Another thing that I did this week was volunteer at PAWS Cat City. It was mostly learning the day to day operations. Some of which I already knew as I experienced it as an adopter of a cat at PAWS Cat City. I also got a lot of kitty time. Specifically with one cat in particular and I am hope she got adopted. I am really happy that I am volunteering there as it is going to be a great healing process for me in regards to Lil Gertie and I feel like this is a way I am honoring her memory.
I didn’t attend any of my groups this week. I didn’t attend the D&D group due to a migraine and really want to attend it. Now as far as my DBT group it was cancelled “due to snow” at 8:30ish in the morning when I know for a fact there was no snow in the city of Seattle and informed the clinician of it. He then stated “oh it is cancelled due to the potential of snow.” When I asked why he didn’t wait till later in the morning to make sure if the weather would actually have it snow the clinician didn’t have an answer so I said bye and hung up. It didn’t snow in Seattle on Thursday and was quite upset I was lied to.
Now I am on way to work.
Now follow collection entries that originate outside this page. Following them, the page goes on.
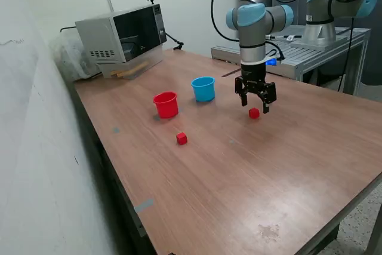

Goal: Place red objects in the red bin, and blue objects in the blue bin.

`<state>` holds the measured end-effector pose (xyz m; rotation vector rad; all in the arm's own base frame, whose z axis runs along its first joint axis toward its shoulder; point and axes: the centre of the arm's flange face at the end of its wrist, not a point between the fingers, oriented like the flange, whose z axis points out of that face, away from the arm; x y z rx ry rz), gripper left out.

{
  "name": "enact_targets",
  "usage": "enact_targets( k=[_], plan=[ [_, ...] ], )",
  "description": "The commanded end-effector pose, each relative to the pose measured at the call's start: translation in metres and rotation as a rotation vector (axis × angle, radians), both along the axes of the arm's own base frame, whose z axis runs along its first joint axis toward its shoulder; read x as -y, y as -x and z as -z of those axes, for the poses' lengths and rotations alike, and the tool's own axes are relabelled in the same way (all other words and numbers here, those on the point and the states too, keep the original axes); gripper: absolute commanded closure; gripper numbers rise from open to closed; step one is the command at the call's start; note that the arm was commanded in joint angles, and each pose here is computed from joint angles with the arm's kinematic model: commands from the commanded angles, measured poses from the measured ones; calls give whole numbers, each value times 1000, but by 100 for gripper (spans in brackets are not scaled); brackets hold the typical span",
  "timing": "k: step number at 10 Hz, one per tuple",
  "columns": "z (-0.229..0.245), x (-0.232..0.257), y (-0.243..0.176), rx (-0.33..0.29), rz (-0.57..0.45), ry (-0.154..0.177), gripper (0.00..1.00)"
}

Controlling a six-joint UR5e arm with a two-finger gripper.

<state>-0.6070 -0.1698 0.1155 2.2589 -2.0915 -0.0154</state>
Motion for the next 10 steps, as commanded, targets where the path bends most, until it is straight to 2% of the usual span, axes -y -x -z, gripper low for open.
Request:
enact_targets(
  k=[1,4,5,6,9,10],
  plan=[
    [12,-2,6,0,23,-8,100],
    [8,-16,16,-3,46,-8,100],
    [-5,-17,23,-20,47,-19,100],
    [-33,-31,31,-53,69,-42,100],
    [-151,-82,60,-157,134,-51,100],
    [-172,-111,73,-184,175,-59,100]
  ],
)
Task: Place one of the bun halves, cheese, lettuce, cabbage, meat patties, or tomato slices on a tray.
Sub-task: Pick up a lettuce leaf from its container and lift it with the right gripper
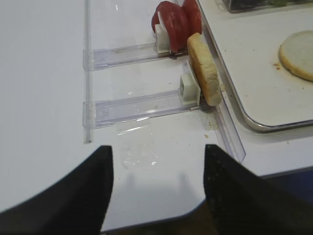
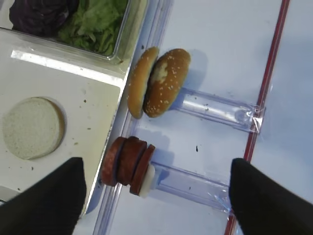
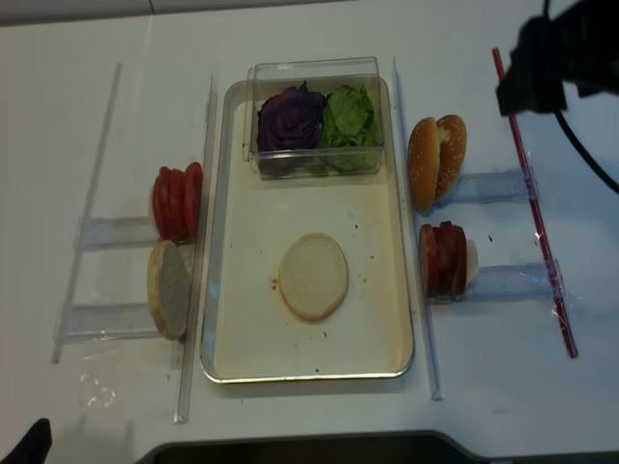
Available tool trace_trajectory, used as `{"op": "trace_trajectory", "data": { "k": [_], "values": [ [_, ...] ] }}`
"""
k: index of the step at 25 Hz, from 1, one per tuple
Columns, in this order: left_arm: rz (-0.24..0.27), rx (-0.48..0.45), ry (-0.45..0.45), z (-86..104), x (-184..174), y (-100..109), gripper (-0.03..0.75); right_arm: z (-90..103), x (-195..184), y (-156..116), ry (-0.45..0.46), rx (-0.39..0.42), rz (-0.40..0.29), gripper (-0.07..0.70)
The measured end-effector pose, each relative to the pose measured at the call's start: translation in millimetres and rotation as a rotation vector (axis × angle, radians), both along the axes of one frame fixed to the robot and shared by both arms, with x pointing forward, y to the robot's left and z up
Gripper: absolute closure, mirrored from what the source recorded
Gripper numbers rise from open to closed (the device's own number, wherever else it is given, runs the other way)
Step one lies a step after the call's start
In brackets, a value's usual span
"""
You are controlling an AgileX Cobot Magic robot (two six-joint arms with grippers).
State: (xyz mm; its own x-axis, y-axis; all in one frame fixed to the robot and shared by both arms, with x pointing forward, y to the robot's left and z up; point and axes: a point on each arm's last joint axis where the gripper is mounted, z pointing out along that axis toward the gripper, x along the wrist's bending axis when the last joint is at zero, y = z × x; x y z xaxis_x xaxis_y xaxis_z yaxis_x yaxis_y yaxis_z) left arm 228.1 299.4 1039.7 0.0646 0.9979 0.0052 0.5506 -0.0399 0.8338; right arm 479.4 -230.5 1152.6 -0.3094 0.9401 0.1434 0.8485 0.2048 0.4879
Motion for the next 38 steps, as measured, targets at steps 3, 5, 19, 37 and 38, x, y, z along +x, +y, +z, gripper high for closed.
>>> {"op": "trace_trajectory", "data": {
  "k": [3,5,19,37,38],
  "values": [
    [0.0,0.0,0.0,0.0,0.0,0.0,0.299,0.3,20.0,10.0,0.016,-0.005,0.024,0.008],
    [0.0,0.0,0.0,0.0,0.0,0.0,0.299,-0.3,32.8,18.7,0.031,-0.009,0.045,0.008],
    [0.0,0.0,0.0,0.0,0.0,0.0,0.337,-17.6,114.3,84.1,0.058,-0.009,0.163,0.008],
    [0.072,-0.022,0.001,0.1,0.1,4.4,0.216,-62.9,170.4,116.8,0.126,0.072,0.176,0.053],
    [0.073,-0.02,0.001,0.1,0.1,4.5,0.213,-65.9,170.7,119.4,0.133,0.07,0.181,0.058]
  ]
}}
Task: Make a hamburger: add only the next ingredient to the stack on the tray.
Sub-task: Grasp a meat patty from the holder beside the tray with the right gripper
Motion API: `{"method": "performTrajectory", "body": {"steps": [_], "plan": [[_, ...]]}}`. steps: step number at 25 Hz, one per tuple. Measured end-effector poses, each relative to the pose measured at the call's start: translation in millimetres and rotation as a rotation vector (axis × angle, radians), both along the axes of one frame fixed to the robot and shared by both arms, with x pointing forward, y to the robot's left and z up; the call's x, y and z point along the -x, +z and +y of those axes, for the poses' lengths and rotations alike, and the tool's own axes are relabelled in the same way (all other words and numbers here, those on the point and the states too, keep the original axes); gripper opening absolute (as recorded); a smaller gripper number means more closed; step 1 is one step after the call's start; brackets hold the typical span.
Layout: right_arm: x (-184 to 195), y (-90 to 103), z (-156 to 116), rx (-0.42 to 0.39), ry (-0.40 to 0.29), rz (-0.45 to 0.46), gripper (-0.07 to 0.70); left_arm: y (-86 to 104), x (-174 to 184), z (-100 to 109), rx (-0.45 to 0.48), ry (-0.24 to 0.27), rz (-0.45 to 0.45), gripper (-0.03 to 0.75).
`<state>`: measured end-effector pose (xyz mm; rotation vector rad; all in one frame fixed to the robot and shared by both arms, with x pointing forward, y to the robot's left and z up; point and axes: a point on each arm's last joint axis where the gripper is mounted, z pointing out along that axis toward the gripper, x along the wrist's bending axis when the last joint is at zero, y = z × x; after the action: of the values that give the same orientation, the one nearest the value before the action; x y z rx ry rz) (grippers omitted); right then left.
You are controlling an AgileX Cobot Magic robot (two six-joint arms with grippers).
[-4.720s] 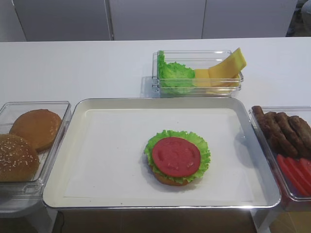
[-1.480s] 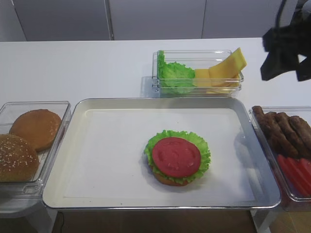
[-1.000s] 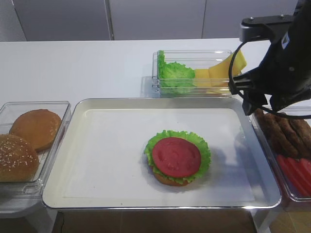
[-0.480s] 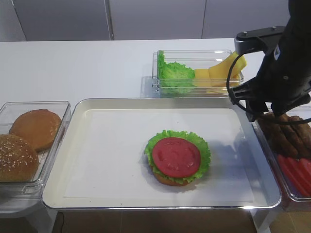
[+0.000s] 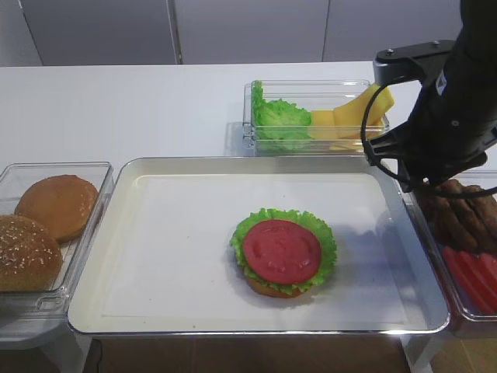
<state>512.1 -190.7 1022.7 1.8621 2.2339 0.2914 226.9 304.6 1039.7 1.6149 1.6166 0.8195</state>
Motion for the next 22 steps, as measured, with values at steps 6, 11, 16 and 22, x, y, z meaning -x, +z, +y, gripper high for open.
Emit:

Thankfully, no snow yet. I hope we don’t get snow as I am not a big fan of the white stuff. I do not like the cold that comes with it as well. Snow is a big deal here in Seattle and pretty much closes down the city. Anyone who has lived in Seattle during snow already knows this. I think I should finish getting ready for work. I hope work goes well tonight.
I do not have much more to say. I want to thank you for reading my blog as it is greatly appreciated from end of things. Have a great weekend everyone. Peace Out, World!!!!
Hello, World!!! Right now I am crying over my cat, Lil Gertie. I am missing her a great deal at this very moment in time. Grieving her has been one of the most difficult things I have done in my life. But grieving is a sign that you have loved and loved greatly. I loved my cat, Lil Gertie so much. She gave me peace when she was alive and I think if I do some form of are that it will give me a sense of peace. I think I will watch the Joy of Painting with Bob Ross as he is peaceful. Maybe I can find some inspiration from Bob Ross from what he paints so I can get some idea about painting Lil Gertie.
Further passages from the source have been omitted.